Another of the children went to Kathleen and said, ‘Did you rattle the bin lid?’ She got up and went out the back door. Soon after that, the army fired CS gas. The family assumed that Kathleen had gone into a neighbour’s house, but when it got really late they checked. She hadn’t been there. Patsy went out and found her body lying in the back garden.
‘Thousands came to her funeral,’ Patricia said to me. ‘We were just told she’d died and gone to heaven. But we heard whispers. I never played in the back garden again; it was a no-go area, a dead zone, full of fear. As a child, you are afraid of the dead. You’d think about ghosties. There was a bullet hole in the wall, too. You’d be afraid you’d be shot.’
Kathleen’s mother had been living with the family. Profoundly shocked by her daughter’s death, she suffered a massive stroke a few weeks later. ‘She didn’t know any of us. She was like a baby. She had to be taken away to a home,’ Patricia said. ‘We sort of lost three people, because my Daddy was never the same again either. His hair went white, and he never really laughed again, not in the same way as before.’

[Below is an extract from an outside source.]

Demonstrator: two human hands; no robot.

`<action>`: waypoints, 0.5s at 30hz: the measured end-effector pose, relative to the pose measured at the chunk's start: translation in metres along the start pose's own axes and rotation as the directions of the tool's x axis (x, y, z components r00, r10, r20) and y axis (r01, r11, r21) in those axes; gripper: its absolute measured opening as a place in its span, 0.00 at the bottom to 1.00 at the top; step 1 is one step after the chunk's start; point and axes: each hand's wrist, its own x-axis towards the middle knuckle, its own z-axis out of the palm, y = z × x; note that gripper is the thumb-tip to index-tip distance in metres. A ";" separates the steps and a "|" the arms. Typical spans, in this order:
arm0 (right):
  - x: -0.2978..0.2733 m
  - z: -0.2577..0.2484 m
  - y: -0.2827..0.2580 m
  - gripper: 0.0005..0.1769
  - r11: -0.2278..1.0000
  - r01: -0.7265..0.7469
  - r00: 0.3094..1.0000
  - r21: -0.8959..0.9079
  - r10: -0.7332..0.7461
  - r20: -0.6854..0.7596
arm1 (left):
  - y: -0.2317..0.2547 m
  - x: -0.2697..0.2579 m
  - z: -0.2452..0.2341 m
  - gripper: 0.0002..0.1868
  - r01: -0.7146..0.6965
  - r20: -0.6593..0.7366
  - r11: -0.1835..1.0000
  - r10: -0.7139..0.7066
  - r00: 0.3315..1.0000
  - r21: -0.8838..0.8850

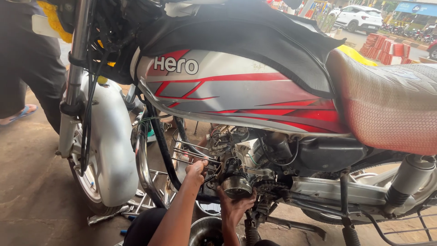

At the inquest into Kathleen’s death, a soldier identified only as Soldier C said he’d seen a man and a woman in the Thompsons’ back garden that night, and that the man raised a rifle to shoot. He said another soldier, Soldier D, then fired two shots and the gunman fell. Soldier D said he’d heard a shot before he fired. Under the terms of a ‘gentleman’s agreement’ with the Royal Ulster Constabulary, the soldiers had been interviewed by military police, a practice that rarely led to any further investigation.
Neither Patsy Thompson nor his neighbours were asked to make statements. However, witnesses later told a local community inquiry that there had been no shooting at the army, no injured or dead gunman, and that the soldier who shot Kathleen Thompson was close enough to have seen her, and to have heard her calling to one of her older children to come home.
Patricia said the army harassed her family persistently after that. ‘They did that to a lot of families, but you’d have thought that after they killed our mother they might have gone a bit easy on us. The boys were constantly arrested and held. A few weeks after Mummy died, they beat one of them up and brought him to her grave and held a gun to his head,’ she said. ‘My father was constantly on at the boys: “Don’t get involved. Don’t give them anything to say about your mother.” He must have been out of his mind with worry.’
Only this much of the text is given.